UPDATE: On January 21, 2021, the defendants filed a motion with the district court for permission to take an interlocutory appeal to the 11th Circuit Court of Appeals on the following question:

“What causal standard is required to establish that a plant closing or mass layoff is “due to any form of natural disaster” under the WARN Act’s natural disaster exception, 29 U.S.C. § 2102(b)(2)(B), and can layoffs resulting from COVID-19 meet that standard.”

The defendants contend that this question presents the type of issue suited for a mid-case appeal because it “is one of controlling law, that is of widespread importance beyond the litigants in this action, and does not require the Eleventh Circuit to ‘delve beyond the surface of the record in order to determine the facts.'” 

Given the importance of this case to many other COVID-19 related WARN Act cases, we will update with further developments as they occur.

Court says COVID-19 is not a “natural disaster” for purposes of WARN Act; refuses to dismiss case on grounds that layoffs precipitated by COVID-19 were “unforeseeable business circumstances.”

No employer has escaped the impact of COVID-19. Although some have managed to weather the pandemic, others have been financially devastated by widespread shutdown orders and other impacts of the public health emergency, requiring them either to close, or to significantly reduce the size of their workforce.

Under the federal Worker Adjustment and Retraining Notification Act (“WARN Act”), employers with 100 or more employees must provide advance notice to employees when either permanently closing a location, or when implementing mass layoffs. More specifically, under the WARN Act, covered employers must provide at least 60 days advance written notice of a closing or mass layoff affecting 50 or more employees at a single site of employment (and for layoffs, the number of employees laid off is at least 1/3 of the workforce), unless the employer can show that an affirmative defenses applies. The WARN Act provides several defenses to this notice requirement, including when closings or layoffs occur due to “unforeseeable business circumstances” or “natural disasters.”
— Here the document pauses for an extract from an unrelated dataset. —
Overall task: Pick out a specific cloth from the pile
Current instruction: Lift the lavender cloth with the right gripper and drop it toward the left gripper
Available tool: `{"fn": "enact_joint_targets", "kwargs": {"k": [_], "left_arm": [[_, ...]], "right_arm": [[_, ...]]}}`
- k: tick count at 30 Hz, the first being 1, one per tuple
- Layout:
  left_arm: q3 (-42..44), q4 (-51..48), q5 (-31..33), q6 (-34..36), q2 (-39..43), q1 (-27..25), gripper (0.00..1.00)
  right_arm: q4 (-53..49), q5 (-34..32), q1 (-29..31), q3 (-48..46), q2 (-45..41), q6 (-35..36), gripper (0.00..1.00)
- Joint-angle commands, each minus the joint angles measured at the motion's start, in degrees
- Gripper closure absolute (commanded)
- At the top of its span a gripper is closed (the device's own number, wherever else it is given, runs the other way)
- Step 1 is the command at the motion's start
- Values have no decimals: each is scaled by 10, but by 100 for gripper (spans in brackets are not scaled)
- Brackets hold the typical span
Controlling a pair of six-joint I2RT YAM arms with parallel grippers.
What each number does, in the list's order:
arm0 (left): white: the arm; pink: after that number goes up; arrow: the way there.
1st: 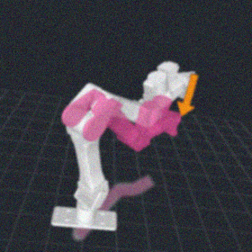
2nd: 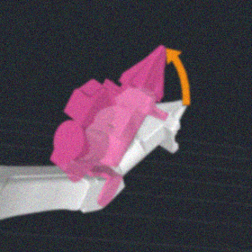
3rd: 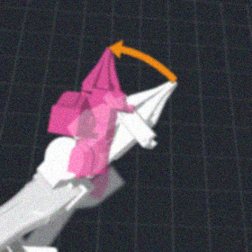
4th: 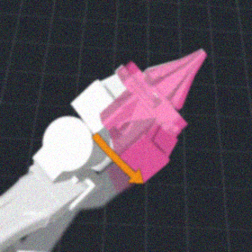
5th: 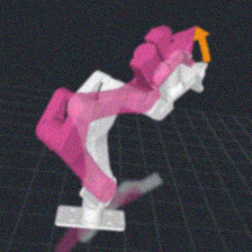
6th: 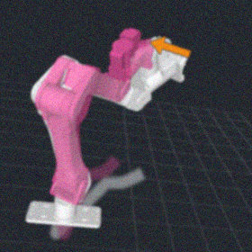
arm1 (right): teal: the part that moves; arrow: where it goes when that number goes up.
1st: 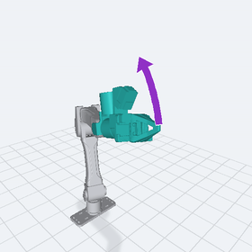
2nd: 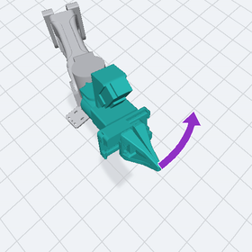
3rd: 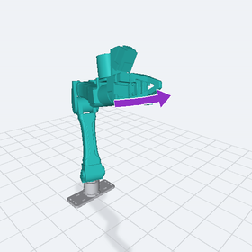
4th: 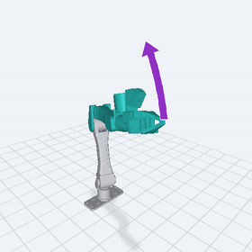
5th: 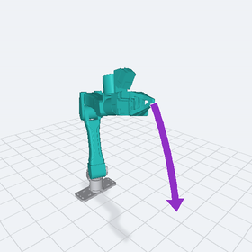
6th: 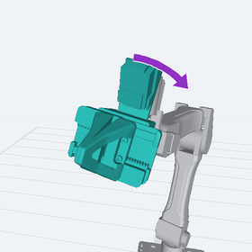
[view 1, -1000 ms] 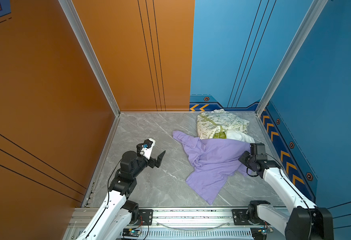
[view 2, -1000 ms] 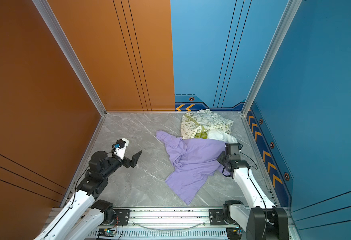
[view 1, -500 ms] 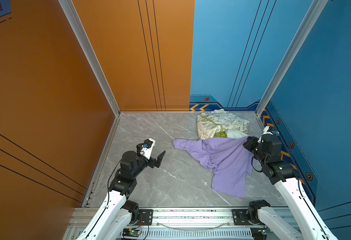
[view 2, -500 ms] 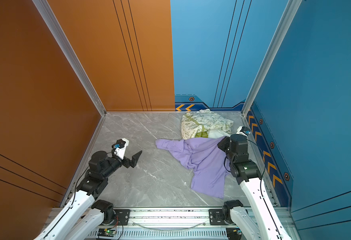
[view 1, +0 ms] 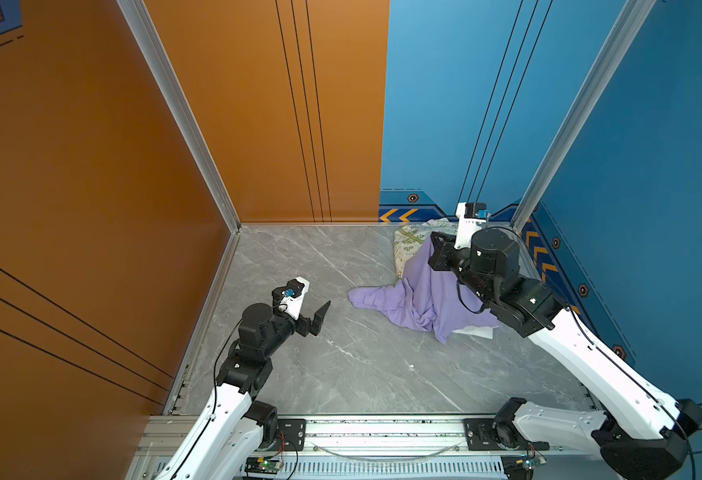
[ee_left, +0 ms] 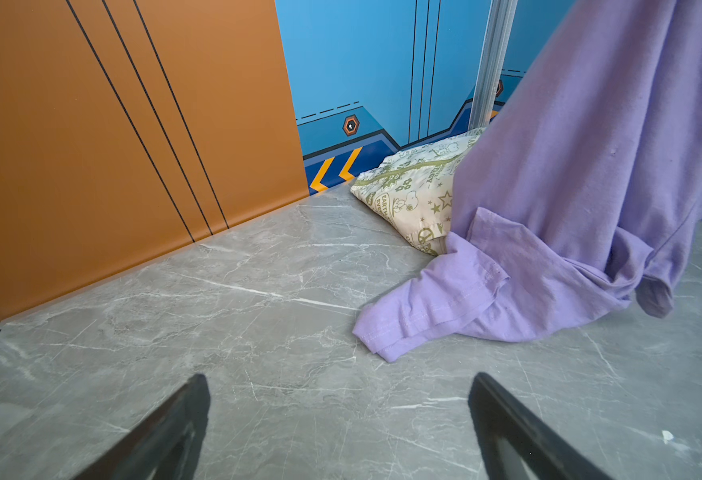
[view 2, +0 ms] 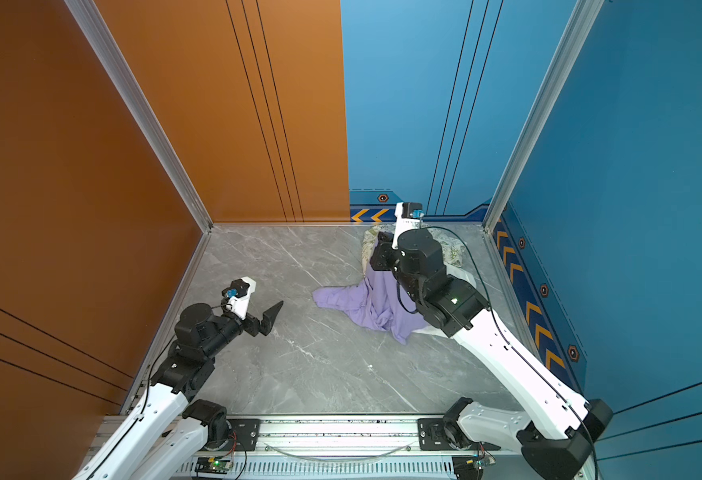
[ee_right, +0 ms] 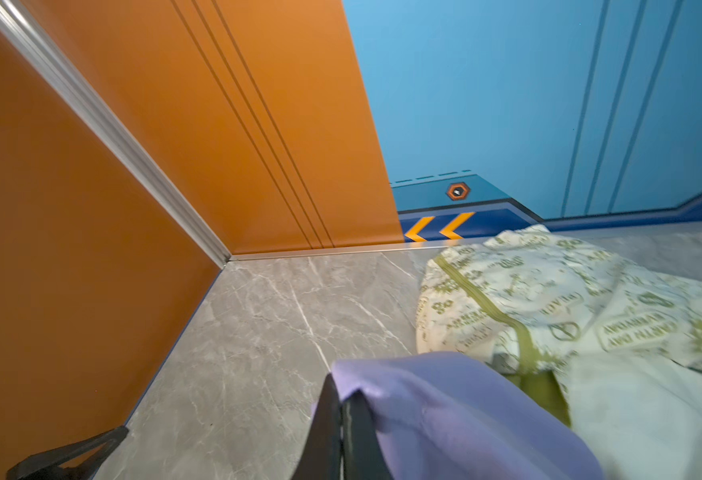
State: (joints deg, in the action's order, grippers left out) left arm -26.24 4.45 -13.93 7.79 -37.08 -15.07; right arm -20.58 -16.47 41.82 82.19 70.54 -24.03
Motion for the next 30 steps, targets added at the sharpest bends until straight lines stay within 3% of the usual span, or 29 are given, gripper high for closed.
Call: {"fn": "enact_joint_targets", "kwargs": {"k": [1, 13, 17, 21, 23, 25, 28, 30], "left_arm": [[7, 0, 5, 12, 11, -6, 2], [13, -1, 26, 15, 33, -8, 2], [15, -2, 37, 19, 43, -8, 2], [17, -2, 54, 21, 55, -9, 2], [19, -2, 64, 23, 62, -9, 2], [22, -2, 77, 25, 70, -9, 2], [24, -2, 98, 25, 81, -9, 2], [27, -1, 111, 25, 86, -9, 2]], "right_arm": [[33, -7, 49, 91, 63, 67, 100], [-1, 97, 118, 471, 348, 90, 100], [-6, 92, 114, 470, 379, 84, 100], [-8, 106, 95, 402, 391, 43, 100], [-12, 113, 85, 359, 394, 19, 81], [-25, 114, 74, 316, 396, -3, 50], [-37, 119, 59, 271, 387, -20, 28], [-37, 113, 50, 250, 372, -26, 20]]}}
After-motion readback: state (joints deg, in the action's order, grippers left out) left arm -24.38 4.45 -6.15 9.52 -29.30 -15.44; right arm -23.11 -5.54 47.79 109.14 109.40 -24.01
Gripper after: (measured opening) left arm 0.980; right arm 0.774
A recent case out of a federal district court in Florida involved pandemic-related mass layoffs implemented by subsidiaries of Enterprise Holdings. Inc. (the car rental and leasing company). Enterprise implemented a mass layoff in early 2020 as a result of a decline in business caused by the reduction in global business and pleasure travel due to the COVID-19 pandemic. Two longtime employees impacted by these layoffs sued Enterprise, claiming it violated the WARN Act when it laid off more than 500 employees with little to no notice. Enterprise defended its actions, claiming that 60 days’ notice was not required under the WARN Act because two of its exceptions applied: (1) the “natural disaster” defense; and (2) the “unforeseeable business circumstances” defense.

Enterprise by no means was alone in what it did in laying off employees with little or no notice, or in the position it took here – that COVID-19 was an unforeseeable public health disaster. For this reason, many employers who took similar actions during the pandemic have been watching this case (Benson v. Enterprise Leasing Co. of Florida, LLC, et al.) in the hope that the court would agree with Enterprise and thereby signal that it and others were relieved of WARN Act obligations due to the arguably disastrous and unforeseeable effects of the COVID-19 pandemic.

But that didn’t happen. Instead, the court was unconvinced with Enterprise’s arguments, ruling that the economic hardships caused by the pandemic did not necessarily exempt Enterprise from its WARN Act notice obligations. The court rejected the “natural disaster” affirmative defense, reasoning that the U.S. Department of Labor’s guidance on the WARN Act and COVID-19 never mentions whether the pandemic could be considered a natural disaster, which, it said, is “a deafening silence” given the document’s topic. On the “unforeseeable business circumstances” exception, the court acknowledged that defense could apply, however, at the stage at which the case was then at (on a motion to dismiss), dismissal was not warranted because under that defense, unlike the natural disaster defense, the notice obligation is not entirely eliminated, and instead merely modifies it to require employers to “give as much notice as is practicable.”

This decision signals that arguments that employers did not have to comply with WARN Act obligations when implementing closures or layoffs due to COVID-19 may face an uphill climb. Although the court’s ruling is not binding on other jurisdictions or federal districts, it is possible that other federal courts will follow suit. Further, it is important to remember that several states (including California, Hawaii, Illinois, Iowa, Maine, Massachusetts, New Hampshire, New Jersey, New York, Tennessee, and Wisconsin) have their own state “mini-WARN” Acts that may impose more stringent obligations on employers in those jurisdictions. To the extent possible, employers should comply with the WARN Act notice obligations and should consult with an attorney as soon as there is a potential for a mass layoff or plant closure to ensure compliance with all federal and state WARN Act requirements.